Databricks
Amplitude's Databricks import source lets you import data from Databricks to your Amplitude account. Databricks import uses the Databricks Change Data Feed (CDF) feature to securely access and extract live data from your Databricks workspace.
For guided setup instructions, view the Loom video.
Features
- Import events, user properties, profiles, and group properties.
- Support for delta sync to ensure Amplitude imports only new or changed data.
Limitations
The User Look-Up page doesn't display 100 most recent events ingested.

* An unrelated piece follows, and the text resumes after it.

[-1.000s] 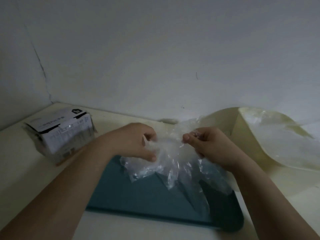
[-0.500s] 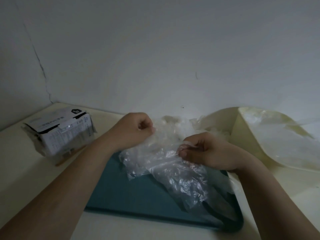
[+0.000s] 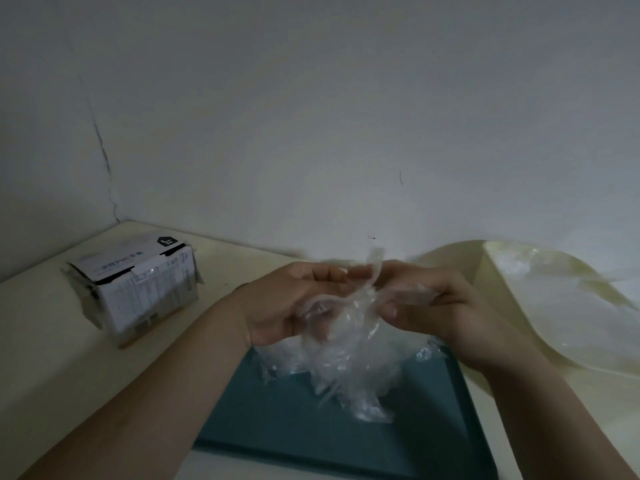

The following Databricks features don't support time travel, and aren't supported by this integration:
SQL input restrictions for Mirror Sync change data feed type:
- Only one source Delta Table (referred to as "main table").
- Single SELECT statement.
- Common Table Expressions (CTE) (for example, WITH-clause) aren't supported.
- Set operations like
UNION,INTERSECT,MINUS, andEXCEPTaren't supported. - Statements with a
JOINclause use mutation metadata from the main table, ignoring the mutation history of the joined table. Amplitude uses the latest version of data in the joined table during data synchronization. - Explicit SQL validation may not cover all edge cases. For example, if you provide more than one source table, validation may succeed during source creation, but fail during import execution.
User Privacy API: The User Privacy API deletes previously ingested data and doesn't prevent Amplitude from processing new information about a user. When you use CDF, you must stop sending data about a user before you delete them with the User Privacy API. This ensures that Amplitude doesn't recreate the user in the next sync.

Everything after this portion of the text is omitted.